- _Task instructions_:
Your task is to return the line containing "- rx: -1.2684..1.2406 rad" and each line after it through the end of the entries, exactly, with no other lines.

(Saved data entries)

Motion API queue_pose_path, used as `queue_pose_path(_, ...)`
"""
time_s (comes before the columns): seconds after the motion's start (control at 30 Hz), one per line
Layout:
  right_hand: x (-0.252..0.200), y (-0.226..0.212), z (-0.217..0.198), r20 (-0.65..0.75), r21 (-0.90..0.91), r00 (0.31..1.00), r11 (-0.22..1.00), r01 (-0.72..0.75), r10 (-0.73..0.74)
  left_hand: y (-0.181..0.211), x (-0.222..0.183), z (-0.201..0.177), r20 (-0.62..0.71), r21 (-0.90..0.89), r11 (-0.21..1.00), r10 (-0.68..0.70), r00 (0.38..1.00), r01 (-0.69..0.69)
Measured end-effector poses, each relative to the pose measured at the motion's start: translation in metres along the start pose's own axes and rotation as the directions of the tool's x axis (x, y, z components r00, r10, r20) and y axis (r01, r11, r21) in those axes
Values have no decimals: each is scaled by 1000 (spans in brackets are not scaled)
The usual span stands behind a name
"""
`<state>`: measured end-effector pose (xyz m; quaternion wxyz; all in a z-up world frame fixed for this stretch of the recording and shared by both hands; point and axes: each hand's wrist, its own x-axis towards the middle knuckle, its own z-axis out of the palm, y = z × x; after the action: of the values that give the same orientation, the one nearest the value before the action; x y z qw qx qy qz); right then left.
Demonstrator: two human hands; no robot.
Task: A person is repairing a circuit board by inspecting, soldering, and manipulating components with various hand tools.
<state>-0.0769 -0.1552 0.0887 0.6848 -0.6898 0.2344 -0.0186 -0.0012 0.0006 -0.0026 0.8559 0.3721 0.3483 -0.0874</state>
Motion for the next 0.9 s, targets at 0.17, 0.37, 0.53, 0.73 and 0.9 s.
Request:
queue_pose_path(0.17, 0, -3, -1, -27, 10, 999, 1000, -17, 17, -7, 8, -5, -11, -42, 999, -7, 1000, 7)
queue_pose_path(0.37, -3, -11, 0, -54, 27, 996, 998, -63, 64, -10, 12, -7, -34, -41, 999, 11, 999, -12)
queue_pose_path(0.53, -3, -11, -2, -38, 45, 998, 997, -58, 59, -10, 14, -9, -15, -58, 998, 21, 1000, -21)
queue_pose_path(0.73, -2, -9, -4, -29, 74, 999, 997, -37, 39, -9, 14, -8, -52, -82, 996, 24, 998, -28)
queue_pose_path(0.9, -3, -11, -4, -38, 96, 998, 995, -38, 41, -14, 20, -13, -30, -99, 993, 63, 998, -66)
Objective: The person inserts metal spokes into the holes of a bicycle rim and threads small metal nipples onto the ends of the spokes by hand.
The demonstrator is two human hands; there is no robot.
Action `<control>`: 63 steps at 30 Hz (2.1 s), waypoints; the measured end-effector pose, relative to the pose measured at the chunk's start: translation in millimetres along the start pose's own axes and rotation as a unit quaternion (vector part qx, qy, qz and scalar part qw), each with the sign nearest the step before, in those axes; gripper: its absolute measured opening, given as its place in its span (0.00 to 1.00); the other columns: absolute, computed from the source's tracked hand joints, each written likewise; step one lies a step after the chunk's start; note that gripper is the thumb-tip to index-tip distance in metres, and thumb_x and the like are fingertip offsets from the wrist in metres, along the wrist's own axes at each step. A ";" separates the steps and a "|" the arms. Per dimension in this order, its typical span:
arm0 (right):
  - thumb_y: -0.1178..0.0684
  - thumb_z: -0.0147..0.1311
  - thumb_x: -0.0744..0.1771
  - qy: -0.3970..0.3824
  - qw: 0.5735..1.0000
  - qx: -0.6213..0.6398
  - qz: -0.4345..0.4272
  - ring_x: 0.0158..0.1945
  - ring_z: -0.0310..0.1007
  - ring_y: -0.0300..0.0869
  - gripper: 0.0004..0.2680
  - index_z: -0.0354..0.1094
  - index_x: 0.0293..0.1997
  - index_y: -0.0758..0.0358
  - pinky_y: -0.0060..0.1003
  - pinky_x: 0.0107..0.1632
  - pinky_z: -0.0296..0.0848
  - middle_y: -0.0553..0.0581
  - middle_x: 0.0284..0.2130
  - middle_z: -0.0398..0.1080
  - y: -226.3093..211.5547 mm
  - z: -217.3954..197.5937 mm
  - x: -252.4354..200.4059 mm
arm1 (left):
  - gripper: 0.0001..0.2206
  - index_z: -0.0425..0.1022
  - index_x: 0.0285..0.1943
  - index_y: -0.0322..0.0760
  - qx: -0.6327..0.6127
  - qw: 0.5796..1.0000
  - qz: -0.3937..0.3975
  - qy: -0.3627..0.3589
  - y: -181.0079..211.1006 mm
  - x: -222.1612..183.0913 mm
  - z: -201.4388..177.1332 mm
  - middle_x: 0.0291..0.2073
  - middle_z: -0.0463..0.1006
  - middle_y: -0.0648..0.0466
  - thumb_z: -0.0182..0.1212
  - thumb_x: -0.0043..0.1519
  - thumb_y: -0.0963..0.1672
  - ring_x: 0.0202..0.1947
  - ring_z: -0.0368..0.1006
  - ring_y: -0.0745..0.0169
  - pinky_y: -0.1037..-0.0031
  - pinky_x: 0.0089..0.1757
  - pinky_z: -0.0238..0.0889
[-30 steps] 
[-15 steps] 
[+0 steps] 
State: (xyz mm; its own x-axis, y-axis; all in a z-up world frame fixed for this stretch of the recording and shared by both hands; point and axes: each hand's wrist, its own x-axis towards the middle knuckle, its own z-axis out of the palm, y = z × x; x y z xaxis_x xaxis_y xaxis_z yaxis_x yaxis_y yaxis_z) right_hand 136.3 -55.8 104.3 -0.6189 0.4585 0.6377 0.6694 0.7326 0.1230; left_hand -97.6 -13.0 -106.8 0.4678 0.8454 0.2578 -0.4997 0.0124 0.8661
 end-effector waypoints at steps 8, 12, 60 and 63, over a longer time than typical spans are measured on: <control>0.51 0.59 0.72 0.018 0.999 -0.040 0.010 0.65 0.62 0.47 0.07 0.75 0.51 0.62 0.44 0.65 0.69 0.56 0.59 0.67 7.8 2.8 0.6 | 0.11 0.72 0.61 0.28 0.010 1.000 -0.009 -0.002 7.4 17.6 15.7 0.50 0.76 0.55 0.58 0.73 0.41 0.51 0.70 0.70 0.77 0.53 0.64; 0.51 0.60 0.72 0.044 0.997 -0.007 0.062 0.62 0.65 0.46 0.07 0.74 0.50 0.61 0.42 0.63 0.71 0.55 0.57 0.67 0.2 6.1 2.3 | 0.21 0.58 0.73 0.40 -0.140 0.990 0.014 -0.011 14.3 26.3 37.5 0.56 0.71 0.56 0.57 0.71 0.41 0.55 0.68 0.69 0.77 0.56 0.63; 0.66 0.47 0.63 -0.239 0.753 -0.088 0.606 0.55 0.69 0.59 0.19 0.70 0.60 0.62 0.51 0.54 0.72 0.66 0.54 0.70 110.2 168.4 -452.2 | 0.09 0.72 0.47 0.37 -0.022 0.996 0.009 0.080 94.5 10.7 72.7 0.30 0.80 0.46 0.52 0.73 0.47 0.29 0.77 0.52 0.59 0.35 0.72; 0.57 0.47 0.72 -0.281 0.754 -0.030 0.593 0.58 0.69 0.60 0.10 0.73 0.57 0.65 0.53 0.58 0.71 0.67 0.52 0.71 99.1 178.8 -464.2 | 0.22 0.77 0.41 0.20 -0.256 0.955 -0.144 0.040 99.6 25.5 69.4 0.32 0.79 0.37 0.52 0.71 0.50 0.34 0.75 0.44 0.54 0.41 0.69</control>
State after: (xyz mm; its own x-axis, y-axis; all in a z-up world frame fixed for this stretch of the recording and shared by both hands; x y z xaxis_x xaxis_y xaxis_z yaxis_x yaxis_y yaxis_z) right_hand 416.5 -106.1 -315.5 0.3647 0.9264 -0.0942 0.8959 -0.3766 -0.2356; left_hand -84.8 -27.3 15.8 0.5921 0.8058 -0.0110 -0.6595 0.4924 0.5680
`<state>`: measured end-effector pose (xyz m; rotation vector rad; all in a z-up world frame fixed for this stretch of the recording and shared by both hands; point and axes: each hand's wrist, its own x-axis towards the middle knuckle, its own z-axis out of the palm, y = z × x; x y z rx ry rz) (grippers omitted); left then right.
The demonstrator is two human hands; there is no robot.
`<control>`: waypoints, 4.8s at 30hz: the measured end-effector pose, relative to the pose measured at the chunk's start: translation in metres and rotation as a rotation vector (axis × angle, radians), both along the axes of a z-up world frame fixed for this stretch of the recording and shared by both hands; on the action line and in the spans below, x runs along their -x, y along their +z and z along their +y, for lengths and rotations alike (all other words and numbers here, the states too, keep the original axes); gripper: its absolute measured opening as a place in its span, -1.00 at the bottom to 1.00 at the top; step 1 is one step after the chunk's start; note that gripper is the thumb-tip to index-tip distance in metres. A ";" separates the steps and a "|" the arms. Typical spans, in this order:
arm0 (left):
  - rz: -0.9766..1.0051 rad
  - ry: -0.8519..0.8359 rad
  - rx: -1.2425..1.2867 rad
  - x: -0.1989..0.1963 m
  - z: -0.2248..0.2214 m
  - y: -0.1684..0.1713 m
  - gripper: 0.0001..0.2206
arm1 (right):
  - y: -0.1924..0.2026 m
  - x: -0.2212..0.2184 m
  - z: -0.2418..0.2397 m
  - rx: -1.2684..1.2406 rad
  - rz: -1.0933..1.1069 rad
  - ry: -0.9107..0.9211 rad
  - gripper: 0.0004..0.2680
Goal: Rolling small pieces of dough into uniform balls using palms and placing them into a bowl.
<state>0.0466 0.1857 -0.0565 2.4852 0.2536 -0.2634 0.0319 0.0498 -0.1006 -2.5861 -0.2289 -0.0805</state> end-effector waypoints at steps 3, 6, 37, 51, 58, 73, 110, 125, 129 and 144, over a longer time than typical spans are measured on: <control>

- _Solved problem_:
  - rx: -1.2684..1.2406 rad
  - rz: -1.0933..1.1069 rad
  - ry: -0.9107..0.9211 rad
  - gripper: 0.0004..0.2680
Goal: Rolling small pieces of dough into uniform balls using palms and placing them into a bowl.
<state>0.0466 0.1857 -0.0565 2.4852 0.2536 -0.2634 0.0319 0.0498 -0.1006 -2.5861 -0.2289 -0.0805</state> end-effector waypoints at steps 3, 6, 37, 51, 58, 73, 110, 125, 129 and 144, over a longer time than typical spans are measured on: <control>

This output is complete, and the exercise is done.